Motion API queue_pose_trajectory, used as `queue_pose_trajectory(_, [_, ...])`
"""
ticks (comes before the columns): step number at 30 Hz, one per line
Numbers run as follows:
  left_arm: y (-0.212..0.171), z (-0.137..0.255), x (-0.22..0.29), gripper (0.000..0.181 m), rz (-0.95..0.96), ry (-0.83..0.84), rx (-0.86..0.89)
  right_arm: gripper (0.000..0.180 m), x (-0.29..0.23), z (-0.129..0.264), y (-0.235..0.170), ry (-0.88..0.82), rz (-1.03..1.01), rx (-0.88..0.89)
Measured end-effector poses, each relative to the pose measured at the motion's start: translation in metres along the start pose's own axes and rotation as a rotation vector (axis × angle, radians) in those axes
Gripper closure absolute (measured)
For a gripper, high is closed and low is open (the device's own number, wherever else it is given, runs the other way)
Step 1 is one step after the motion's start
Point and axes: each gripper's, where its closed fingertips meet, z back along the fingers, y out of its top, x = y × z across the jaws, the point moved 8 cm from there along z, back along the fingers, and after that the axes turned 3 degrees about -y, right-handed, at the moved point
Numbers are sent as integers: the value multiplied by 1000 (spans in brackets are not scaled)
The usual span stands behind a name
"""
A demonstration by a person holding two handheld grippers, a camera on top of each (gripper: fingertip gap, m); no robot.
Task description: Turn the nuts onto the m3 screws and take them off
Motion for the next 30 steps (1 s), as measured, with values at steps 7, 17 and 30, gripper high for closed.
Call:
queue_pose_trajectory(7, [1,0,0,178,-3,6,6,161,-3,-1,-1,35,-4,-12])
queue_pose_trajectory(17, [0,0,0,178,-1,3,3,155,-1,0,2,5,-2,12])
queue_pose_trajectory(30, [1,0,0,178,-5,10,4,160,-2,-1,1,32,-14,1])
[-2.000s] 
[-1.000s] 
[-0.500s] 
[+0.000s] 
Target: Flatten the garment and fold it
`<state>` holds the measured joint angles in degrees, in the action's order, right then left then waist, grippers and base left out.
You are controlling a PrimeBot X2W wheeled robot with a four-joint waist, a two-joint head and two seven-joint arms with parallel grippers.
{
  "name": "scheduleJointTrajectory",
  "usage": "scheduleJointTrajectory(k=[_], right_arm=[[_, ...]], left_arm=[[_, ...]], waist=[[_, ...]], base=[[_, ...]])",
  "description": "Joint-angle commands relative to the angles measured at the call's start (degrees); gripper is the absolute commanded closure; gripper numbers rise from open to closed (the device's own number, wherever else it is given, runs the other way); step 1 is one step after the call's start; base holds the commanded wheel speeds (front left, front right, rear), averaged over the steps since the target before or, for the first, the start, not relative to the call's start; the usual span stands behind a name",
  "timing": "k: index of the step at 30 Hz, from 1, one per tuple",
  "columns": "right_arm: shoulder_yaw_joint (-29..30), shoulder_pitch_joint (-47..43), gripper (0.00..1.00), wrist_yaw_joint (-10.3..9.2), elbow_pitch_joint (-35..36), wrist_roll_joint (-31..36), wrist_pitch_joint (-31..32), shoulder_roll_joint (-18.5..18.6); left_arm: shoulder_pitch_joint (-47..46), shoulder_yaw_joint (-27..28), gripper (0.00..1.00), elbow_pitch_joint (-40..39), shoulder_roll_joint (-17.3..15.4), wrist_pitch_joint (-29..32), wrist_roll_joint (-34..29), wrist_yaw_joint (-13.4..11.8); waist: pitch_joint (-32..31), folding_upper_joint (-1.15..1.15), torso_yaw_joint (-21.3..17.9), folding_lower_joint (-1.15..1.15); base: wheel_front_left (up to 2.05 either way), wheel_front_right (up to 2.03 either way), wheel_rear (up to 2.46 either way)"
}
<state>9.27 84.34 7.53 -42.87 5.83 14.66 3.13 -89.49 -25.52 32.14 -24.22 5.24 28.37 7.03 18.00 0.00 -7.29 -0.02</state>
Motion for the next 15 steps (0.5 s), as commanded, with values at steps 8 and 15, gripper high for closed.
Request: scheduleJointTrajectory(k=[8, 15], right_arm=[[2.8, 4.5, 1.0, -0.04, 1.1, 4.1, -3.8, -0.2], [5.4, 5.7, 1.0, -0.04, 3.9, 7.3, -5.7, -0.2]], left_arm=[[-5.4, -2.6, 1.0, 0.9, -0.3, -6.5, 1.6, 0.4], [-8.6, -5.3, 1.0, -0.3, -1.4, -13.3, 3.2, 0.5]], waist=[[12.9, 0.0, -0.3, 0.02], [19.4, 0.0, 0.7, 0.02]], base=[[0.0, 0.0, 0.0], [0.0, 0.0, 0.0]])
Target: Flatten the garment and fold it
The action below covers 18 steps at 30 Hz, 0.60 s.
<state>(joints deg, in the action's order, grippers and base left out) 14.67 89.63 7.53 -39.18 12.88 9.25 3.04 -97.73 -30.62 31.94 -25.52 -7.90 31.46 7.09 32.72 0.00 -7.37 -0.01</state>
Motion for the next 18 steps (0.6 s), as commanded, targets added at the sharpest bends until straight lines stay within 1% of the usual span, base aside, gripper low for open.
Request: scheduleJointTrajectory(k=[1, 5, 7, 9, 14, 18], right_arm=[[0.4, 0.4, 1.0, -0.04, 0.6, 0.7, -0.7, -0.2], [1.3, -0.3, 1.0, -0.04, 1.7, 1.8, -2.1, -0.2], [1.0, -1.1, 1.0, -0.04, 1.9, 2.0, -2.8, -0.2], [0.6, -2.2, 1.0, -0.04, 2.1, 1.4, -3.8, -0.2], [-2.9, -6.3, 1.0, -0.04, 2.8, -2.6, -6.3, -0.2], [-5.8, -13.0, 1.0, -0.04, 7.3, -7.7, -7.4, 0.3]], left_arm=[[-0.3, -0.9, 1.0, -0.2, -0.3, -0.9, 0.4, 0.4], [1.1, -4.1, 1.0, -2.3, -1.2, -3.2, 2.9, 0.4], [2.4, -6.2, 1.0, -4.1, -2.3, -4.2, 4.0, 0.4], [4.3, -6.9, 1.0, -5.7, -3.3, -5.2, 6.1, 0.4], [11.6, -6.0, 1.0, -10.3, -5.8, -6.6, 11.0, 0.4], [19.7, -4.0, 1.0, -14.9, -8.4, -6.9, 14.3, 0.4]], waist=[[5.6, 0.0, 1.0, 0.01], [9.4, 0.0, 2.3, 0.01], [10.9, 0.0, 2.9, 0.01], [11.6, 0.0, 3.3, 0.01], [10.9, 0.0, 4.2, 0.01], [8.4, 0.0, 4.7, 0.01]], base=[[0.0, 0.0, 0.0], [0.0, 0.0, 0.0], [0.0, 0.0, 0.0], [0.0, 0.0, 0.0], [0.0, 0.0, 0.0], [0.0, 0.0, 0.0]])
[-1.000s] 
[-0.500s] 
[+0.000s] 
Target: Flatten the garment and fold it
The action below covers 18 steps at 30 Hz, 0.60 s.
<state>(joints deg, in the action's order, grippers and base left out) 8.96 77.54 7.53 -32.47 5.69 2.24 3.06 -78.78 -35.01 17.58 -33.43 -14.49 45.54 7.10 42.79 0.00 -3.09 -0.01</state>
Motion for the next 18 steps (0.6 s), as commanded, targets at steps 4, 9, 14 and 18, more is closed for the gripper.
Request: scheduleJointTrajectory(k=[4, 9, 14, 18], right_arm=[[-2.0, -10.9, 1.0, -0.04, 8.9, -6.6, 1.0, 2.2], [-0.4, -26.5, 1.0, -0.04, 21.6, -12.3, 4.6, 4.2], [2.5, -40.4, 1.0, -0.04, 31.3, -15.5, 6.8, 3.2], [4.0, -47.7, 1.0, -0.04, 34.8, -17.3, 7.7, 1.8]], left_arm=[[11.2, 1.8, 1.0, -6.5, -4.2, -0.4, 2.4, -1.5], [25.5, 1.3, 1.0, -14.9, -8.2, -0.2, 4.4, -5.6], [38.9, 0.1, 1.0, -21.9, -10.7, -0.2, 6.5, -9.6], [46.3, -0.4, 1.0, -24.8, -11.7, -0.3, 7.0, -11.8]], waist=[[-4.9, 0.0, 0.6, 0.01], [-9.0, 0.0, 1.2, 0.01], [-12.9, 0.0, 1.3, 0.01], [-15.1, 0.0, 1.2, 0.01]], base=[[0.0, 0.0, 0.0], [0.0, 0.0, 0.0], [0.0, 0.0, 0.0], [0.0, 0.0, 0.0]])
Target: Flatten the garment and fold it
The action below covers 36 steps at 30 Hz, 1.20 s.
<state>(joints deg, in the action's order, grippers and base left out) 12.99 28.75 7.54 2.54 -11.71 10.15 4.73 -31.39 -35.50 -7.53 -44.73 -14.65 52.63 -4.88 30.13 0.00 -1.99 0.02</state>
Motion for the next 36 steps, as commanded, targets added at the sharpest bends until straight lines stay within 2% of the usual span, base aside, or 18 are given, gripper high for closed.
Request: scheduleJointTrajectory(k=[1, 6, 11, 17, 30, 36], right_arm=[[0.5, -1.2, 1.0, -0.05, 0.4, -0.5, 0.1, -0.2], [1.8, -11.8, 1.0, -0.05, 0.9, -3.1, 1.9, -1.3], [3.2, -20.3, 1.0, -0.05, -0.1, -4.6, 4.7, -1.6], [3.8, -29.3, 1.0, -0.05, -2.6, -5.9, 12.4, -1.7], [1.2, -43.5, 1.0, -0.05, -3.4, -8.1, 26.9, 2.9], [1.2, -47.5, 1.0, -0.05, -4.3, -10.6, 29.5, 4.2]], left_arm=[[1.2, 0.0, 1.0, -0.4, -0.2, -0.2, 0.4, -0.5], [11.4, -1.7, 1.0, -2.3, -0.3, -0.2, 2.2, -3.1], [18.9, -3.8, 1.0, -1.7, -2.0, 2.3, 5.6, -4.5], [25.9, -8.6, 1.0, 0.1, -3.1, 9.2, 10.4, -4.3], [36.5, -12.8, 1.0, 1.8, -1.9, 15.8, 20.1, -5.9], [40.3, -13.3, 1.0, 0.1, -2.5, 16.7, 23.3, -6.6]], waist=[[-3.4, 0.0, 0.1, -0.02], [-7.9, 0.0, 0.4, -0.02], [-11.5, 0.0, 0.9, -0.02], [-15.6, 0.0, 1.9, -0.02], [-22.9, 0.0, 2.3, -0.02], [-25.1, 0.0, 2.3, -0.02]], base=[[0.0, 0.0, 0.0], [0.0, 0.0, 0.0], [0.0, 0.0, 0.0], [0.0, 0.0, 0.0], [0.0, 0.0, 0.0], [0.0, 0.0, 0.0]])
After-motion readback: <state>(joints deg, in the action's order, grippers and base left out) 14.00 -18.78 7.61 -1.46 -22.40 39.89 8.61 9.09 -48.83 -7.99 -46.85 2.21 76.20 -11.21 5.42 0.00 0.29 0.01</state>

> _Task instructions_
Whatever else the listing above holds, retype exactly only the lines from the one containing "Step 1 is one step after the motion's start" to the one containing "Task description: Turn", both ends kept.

> _Result of the task_
Step 1 is one step after the motion's start
Point and axes: each gripper's, where its closed fingertips meet, z back along the fingers, y out of its top, x = y × z across the jaws, the point moved 8 cm from there along z, back along the fingers, and after that the axes turned 3 degrees about -y, right-handed, at the moved point
Numbers are sent as integers: the value multiplied by 1000 (spans in brackets are not scaled)
The usual span stands behind a name
"""
A demonstration by a person holding two handheld grippers, a camera on top of each (gripper: fingertip gap, m); no robot.
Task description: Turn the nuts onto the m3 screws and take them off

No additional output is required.